### WHAT YOU NEED TO DO:
From the line that contains "Q: Mark one or more points on the cream" to the last line of the data, every line is to be transcribed exactly; no other line is to be included.

### EXCERPTED DATA:
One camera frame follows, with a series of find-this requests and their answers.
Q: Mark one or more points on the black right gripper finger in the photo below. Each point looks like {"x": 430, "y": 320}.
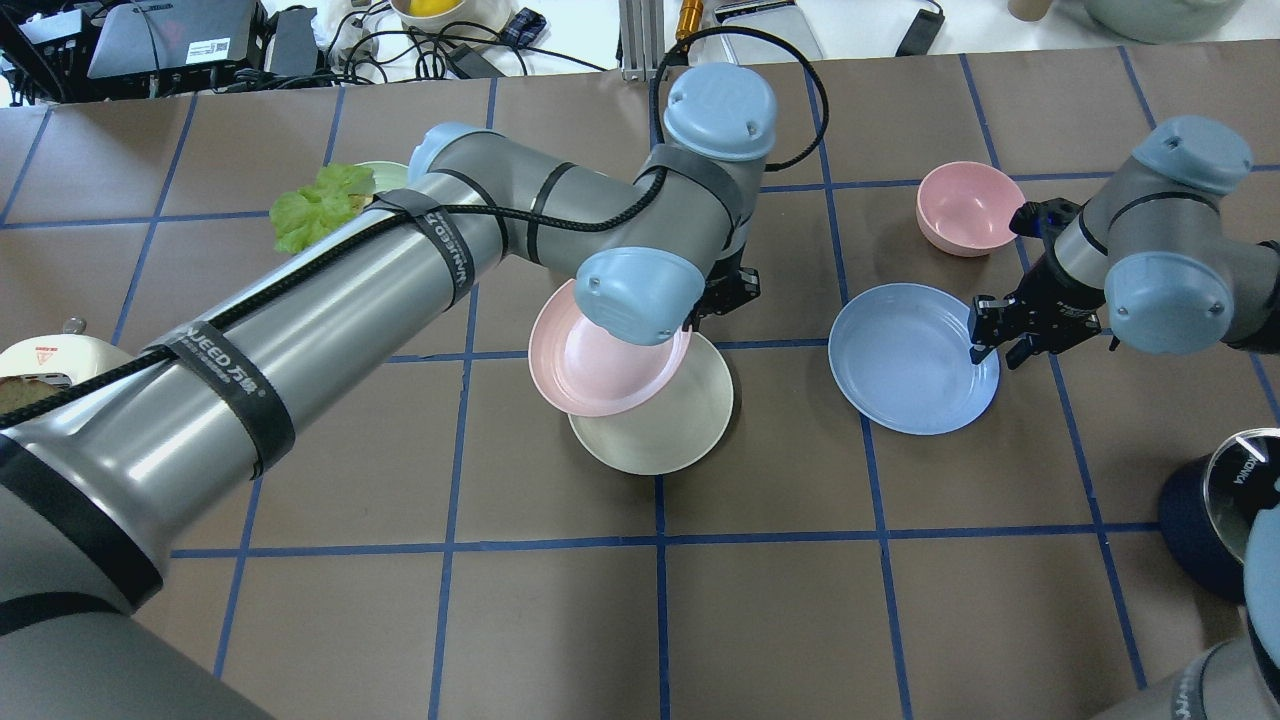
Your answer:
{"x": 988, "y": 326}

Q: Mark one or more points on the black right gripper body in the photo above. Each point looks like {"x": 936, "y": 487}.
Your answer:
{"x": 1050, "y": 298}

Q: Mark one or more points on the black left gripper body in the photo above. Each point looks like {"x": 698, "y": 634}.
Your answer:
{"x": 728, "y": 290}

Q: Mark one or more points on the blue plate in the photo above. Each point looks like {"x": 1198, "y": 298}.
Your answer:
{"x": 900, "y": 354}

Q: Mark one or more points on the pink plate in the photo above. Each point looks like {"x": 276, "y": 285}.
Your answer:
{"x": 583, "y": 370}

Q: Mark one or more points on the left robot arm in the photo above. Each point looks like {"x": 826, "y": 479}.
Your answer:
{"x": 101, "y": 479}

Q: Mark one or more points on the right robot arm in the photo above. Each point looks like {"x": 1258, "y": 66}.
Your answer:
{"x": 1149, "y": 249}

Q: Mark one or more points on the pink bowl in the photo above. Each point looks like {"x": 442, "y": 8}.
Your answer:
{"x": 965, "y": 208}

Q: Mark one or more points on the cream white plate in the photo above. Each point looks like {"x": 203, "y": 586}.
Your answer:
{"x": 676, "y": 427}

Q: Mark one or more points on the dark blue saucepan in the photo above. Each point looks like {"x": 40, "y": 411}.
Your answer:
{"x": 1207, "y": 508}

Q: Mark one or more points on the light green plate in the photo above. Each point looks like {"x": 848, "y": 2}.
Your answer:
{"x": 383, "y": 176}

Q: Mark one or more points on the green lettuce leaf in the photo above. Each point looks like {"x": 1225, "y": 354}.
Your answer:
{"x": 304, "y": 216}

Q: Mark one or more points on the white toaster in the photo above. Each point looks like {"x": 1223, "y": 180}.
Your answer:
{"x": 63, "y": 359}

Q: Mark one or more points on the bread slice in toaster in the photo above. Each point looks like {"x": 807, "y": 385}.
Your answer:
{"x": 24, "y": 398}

### YOUR SOLUTION:
Q: Mark one or more points on the cream white plate in the photo above. Each point looks like {"x": 203, "y": 586}.
Your answer:
{"x": 676, "y": 427}

Q: Mark one or more points on the dark blue saucepan in the photo above. Each point looks like {"x": 40, "y": 411}.
Your answer:
{"x": 1207, "y": 508}

Q: Mark one or more points on the light green plate in the photo above. Each point looks like {"x": 848, "y": 2}.
Your answer:
{"x": 383, "y": 176}

Q: Mark one or more points on the green lettuce leaf in the photo above. Each point looks like {"x": 1225, "y": 354}.
Your answer:
{"x": 304, "y": 216}

Q: Mark one or more points on the white toaster in the photo above. Each point looks like {"x": 1223, "y": 180}.
Your answer:
{"x": 63, "y": 359}

Q: Mark one or more points on the bread slice in toaster in the photo above. Each point looks like {"x": 807, "y": 385}.
Your answer:
{"x": 24, "y": 398}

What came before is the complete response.